Adaptive Spatial-Temporal Window: Unlocking the Potential of Event Cameras in Heterogeneous Velocity Scenarios¶
Conference: CVPR 2026
Paper: CVF Open Access
Code: None (Links not public in paper)
Area: Event Camera / Neuromorphic Vision
Keywords: Event Camera, Event Partitioning, Maximum Entropy, Heterogeneous Velocity Scenarios, Object Detection and Tracking
TL;DR¶
Addressing "Heterogeneous Velocity Scenarios" (HVS) containing both fast and slow objects, this paper proposes the ASTW event partitioning strategy: the pixel plane is divided into small patches, and an analytical formula for the optimal time window \(\Delta t = \gamma / D\) (where \(D\) is event density) is derived based on the Maximum Entropy principle. Implemented with \(O(N)\) vectorization, ASTW allows each spatial region to adaptively select windows, achieving up to +2.6 mAP in object detection and +2.2 SR in tracking.
Background & Motivation¶
Background: Event cameras output asynchronous event streams \((x,y,t,p)\). Downstream algorithms (detection, tracking) almost always require "partitioning" the stream before converting it into representations like event frames or voxels. Partitioning is the initial step in most event vision pipelines, typically using Fixed Time Window or Fixed Number of Events strategies.
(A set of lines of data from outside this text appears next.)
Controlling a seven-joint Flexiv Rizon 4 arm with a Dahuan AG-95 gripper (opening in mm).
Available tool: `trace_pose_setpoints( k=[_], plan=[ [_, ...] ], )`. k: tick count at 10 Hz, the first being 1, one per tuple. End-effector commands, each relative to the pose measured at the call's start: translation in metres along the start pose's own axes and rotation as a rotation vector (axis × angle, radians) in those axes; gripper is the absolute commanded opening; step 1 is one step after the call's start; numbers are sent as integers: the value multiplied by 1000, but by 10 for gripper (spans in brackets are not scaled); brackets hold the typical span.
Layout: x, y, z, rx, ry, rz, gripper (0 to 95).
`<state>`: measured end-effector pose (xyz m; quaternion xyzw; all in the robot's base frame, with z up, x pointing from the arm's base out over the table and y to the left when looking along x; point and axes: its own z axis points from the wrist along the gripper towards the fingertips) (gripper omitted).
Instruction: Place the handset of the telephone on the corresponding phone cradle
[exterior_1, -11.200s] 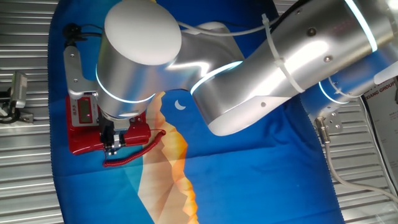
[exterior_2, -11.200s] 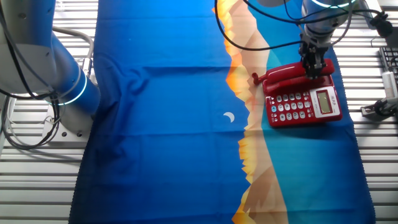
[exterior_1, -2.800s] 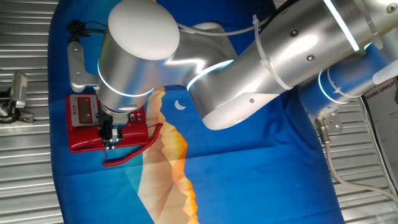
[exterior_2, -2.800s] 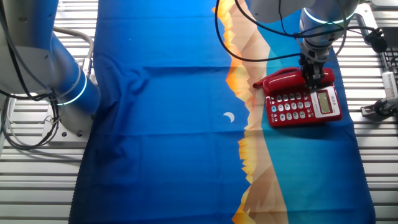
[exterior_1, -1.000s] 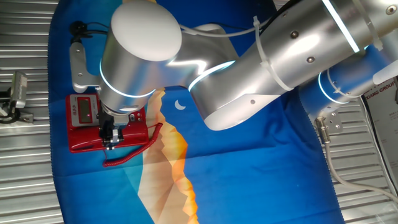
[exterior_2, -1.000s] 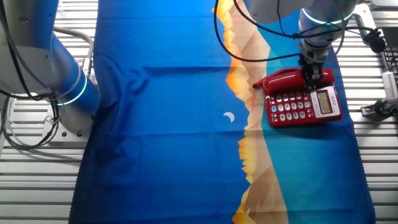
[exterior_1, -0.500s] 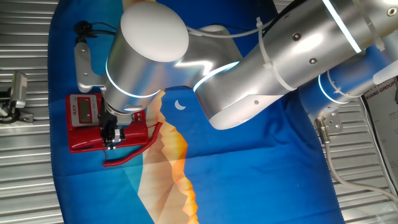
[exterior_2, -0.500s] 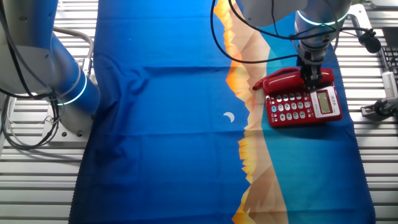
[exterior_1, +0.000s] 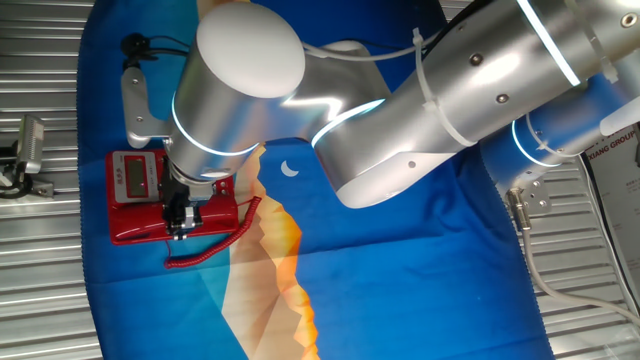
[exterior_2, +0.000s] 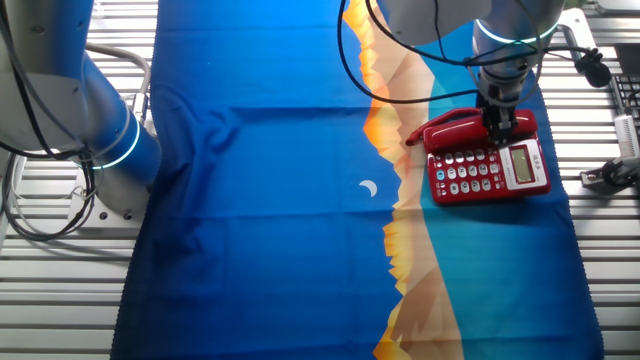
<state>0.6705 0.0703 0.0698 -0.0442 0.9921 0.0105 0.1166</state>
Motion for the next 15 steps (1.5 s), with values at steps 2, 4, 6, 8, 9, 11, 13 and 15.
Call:
trace_pose_setpoints(
  k=[2,4,6,8,9,11,13,15],
  plan=[
    [0,-1,0,1,-11,-2,0],
    [1,-1,1,3,-14,-3,0],
    [1,-1,1,2,-17,-4,0],
    [1,-1,1,2,-20,-5,0],
    [1,-1,1,1,-20,-6,0],
    [1,-1,1,-3,-24,-6,0],
    [2,-1,1,-1,-23,-6,0],
    [2,-1,1,1,-19,-9,0]
  ],
)
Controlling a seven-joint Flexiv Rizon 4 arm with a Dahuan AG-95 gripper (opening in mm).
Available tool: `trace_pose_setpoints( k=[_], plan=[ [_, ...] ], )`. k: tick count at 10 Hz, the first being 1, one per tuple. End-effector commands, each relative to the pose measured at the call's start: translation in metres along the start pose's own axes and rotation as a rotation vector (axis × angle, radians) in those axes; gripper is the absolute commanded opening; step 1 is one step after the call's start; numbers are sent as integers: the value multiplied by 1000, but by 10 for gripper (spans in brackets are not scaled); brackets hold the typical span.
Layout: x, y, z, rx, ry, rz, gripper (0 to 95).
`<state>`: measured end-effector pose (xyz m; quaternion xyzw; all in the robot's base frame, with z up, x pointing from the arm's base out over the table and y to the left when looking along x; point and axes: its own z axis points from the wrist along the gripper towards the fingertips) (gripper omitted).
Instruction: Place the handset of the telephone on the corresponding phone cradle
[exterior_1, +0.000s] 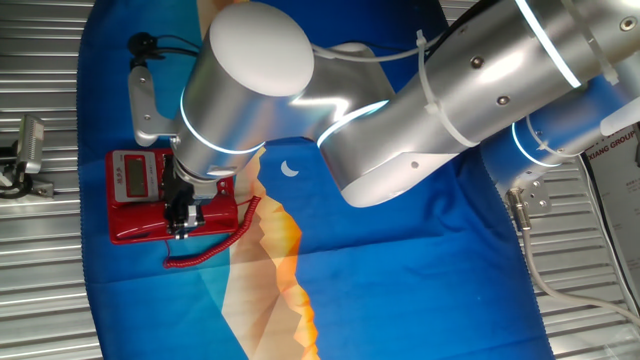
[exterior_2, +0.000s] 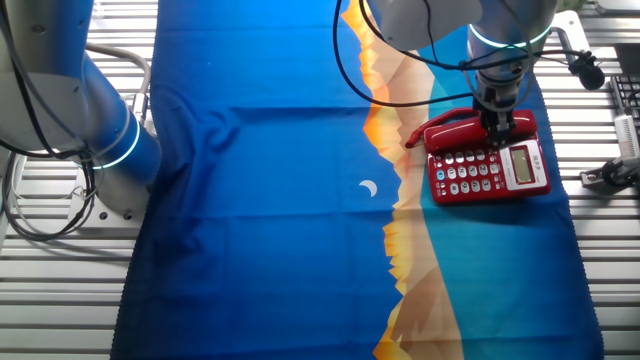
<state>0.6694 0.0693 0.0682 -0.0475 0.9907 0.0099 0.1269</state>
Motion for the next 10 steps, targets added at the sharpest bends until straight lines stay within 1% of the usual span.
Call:
trace_pose_setpoints(
  k=[1,2,6,7,8,9,10],
  plan=[
    [0,0,0,-1,1,-4,0],
    [0,0,0,-4,1,-5,0],
    [0,-1,0,1,-1,-9,0],
    [0,-1,0,1,-1,-12,190],
    [0,-1,0,2,-2,-14,190],
    [0,-1,0,-2,-3,-16,380],
    [0,-1,0,-3,-4,-16,380]
  ],
)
Limitations of Prior Work: Fixed strategies apply a single set of rules across the entire Field of View (FOV). They fail to account for dynamic scene changes and treat all spatial locations uniformly—fast objects require short windows (to avoid motion blur), while slow objects require long windows (to gather sufficient information). Existing adaptive strategies (ATS, AEC, Adaptive Global Decay, SpikeSlicer, etc.) only provide temporal adaptivity: they estimate a uniform optimal window length for the entire frame, which handles speed changes over time but fails to address spatial heterogeneity where multiple objects move at different speeds within the same FOV.
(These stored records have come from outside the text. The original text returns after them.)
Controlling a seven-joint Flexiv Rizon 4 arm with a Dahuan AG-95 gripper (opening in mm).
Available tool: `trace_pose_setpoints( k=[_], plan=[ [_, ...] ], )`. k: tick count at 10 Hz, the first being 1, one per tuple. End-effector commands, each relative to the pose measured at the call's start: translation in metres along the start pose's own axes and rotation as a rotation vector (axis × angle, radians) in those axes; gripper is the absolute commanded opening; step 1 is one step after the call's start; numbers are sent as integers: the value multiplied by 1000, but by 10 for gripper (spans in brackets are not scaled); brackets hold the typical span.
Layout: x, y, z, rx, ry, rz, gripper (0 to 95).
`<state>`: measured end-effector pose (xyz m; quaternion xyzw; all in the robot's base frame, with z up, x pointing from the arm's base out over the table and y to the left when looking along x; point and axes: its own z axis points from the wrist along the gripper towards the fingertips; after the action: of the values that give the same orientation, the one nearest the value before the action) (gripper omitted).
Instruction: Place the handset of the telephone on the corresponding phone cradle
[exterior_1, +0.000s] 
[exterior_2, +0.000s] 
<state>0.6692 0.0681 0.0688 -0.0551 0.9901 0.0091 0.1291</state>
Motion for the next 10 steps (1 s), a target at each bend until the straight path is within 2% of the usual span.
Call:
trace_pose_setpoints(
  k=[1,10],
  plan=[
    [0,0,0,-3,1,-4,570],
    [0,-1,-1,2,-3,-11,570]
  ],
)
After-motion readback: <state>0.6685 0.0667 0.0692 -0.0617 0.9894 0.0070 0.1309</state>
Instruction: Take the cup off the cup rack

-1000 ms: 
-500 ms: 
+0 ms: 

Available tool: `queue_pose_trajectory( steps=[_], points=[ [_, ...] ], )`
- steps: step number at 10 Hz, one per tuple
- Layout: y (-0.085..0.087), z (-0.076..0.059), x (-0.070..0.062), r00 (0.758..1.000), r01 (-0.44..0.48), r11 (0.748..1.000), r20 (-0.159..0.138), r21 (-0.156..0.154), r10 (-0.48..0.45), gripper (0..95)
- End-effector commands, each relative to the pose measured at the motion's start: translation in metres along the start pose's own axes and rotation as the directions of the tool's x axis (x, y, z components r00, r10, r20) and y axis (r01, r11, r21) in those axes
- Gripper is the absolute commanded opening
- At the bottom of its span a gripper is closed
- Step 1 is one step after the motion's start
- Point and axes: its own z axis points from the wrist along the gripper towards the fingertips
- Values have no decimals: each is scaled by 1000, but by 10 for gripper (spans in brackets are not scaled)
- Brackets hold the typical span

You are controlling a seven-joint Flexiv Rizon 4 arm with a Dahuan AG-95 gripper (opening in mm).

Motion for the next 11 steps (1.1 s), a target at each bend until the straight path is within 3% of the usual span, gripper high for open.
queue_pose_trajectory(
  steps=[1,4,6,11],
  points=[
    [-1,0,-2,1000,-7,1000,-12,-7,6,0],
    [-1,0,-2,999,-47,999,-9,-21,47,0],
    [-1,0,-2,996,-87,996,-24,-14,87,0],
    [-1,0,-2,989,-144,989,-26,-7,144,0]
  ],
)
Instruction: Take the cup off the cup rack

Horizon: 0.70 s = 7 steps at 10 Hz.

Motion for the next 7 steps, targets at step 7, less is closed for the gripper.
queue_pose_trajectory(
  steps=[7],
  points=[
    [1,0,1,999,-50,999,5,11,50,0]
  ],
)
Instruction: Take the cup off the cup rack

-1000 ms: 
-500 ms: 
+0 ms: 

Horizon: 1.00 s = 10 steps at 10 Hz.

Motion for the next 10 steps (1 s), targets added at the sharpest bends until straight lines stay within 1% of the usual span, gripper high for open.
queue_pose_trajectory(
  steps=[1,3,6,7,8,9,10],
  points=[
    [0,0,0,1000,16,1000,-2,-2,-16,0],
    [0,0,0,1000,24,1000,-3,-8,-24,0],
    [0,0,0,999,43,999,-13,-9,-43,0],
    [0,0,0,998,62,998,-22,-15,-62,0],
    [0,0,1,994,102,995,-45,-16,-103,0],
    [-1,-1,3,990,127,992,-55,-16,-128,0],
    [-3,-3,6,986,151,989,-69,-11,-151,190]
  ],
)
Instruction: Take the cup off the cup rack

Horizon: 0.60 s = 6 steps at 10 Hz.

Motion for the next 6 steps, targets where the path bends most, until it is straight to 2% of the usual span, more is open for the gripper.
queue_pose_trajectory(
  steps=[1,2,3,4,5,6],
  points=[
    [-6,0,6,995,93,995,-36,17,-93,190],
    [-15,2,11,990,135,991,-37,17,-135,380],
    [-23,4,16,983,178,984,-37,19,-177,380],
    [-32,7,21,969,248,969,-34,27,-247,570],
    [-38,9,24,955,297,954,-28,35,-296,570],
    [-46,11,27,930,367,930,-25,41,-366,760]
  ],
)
Key Challenge: Real-world scenes are often Heterogeneous Velocity Scenarios (HVS)—exhibiting both temporal and spatial heterogeneity. Addressing this requires partitioning to possess both temporal adaptivity and spatial locality. The few methods considering spatial locality either lack adaptivity (TORE maintains fixed-length queues per pixel) or are computationally prohibitive (Event Lifetime requires per-event velocity estimation at 56 µs/event and is sensitive to noise).
Goal / Key Insight: To design a partitioning strategy that is local, adaptive, and computationally efficient. The key observation is that event count and motion satisfy \(N(\Delta t)=c\cdot L\cdot v\cdot \Delta t\) (under the brightness constancy assumption, events are triggered by motion; longer edge length \(L\) and faster velocity \(v\) produce more events per unit time). Thus, the optimal window length is essentially determined by local \(L\cdot v\), which can be indirectly proxied by the statistically accessible event density, bypassing explicit velocity estimation.
Core Idea: Divide the pixel plane into non-overlapping patches and derive the optimal window length \(\Delta t_{ij}=\gamma/D_{ij}\) for each patch using the Maximum Entropy principle, substituting expensive velocity estimation with event density \(D\) and utilizing \(O(N)\) vectorization.
Method¶
Overall Architecture¶
The objective of ASTW is singular: calculating the specific time window each spatial patch should use at a given moment to capture events. The process is a continuous loop: estimate event density \(D_{ij}\) for each patch within a reference window \(\Delta t_{\text{ref}}\) → apply spatial smoothing and EMA temporal smoothing to obtain robust \(\bar D_{ij}\) → convert \(\bar D_{ij}\) to per-patch window length \(\Delta t_{ij}\) via an analytical formula → retrieve events using vectorized lookups and advance global timestamps using a "minimum time step" strategy. The process requires no training and serves as a purely geometric/statistical preprocessing module compatible with any detection/tracking network.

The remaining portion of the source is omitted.